Most of these benefits still stand resolute against Dad’s version of Parkinson’s disease. He and I recently had a conversation that reflected on the specifics of those changes, and here’s what he told me.
DBS changed his medication dosage
Dad saw immediate changes in the amount of levodopa he needed to help with his symptoms. “Before my DBS, I was taking more levodopa, probably one or two pills per session,” he said. “Two pills lasted about two, three hours. But since DBS, I cut that dosage almost in half. I think that’s fairly common.” What’s more, he said he hasn’t had to increase his levodopa dosage since the procedure.
He explained that the days vary, and sometimes he temporarily adjusts his medication to accommodate changes. For example, he said, “This morning, I came off. I don’t know why. It didn’t last as long as it normally lasts, so I took my second dose earlier than normal. It doesn’t happen very often.

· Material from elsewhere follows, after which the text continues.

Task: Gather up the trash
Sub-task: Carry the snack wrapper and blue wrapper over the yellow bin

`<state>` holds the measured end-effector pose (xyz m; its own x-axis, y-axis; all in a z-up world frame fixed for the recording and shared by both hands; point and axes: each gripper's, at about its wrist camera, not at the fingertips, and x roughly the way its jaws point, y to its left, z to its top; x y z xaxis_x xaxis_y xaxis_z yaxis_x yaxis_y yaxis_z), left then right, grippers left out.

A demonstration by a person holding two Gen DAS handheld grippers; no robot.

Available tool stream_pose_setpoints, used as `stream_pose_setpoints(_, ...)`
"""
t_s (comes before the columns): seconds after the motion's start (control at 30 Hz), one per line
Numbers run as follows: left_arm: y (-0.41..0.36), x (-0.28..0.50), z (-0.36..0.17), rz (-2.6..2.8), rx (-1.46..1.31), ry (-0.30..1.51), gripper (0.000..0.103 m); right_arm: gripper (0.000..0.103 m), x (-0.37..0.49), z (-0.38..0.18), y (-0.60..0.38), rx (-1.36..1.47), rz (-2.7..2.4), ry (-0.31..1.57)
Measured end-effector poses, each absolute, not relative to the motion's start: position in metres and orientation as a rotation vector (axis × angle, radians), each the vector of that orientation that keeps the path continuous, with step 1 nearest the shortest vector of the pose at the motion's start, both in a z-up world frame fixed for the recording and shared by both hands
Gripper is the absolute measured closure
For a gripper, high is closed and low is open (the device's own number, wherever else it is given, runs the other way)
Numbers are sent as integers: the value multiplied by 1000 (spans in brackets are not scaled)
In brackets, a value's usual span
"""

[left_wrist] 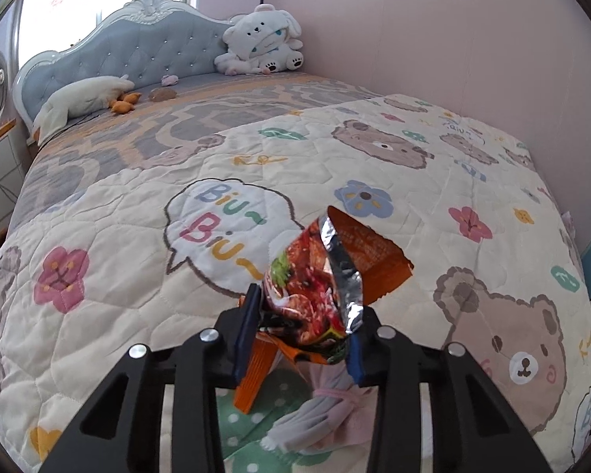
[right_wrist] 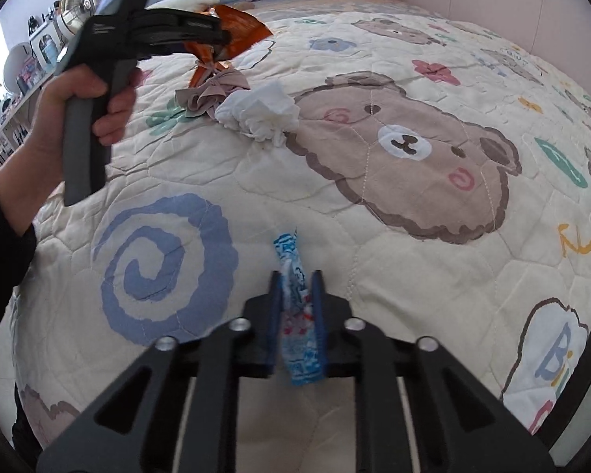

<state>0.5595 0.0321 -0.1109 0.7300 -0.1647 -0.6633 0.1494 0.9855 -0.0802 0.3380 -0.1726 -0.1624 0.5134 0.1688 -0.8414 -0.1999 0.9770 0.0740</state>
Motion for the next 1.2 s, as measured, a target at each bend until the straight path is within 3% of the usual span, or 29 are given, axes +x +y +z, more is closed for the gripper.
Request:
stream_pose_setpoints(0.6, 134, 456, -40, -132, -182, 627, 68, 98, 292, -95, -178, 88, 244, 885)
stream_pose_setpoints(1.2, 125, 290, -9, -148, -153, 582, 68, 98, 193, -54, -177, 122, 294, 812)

And it could have been something I had in my stomach.”
For the most part, however, his dosage has been consistent since DBS, which is amazing because he was steadily increasing it before the procedure.
His right leg became less dyskinetic
Another positive change that Dad experienced after DBS was less overall dyskinesia, and especially in his right leg: “When I used to come off of levodopa, my right leg would shake uncontrollably for 10 to 15 minutes, and that’s gone away,” he said. “DBS totally took dyskinesia out of my right leg.”
Since dyskinesia was one of the main reasons Dad decided to undergo DBS, I was happy to learn that it tackled some of his worst symptoms.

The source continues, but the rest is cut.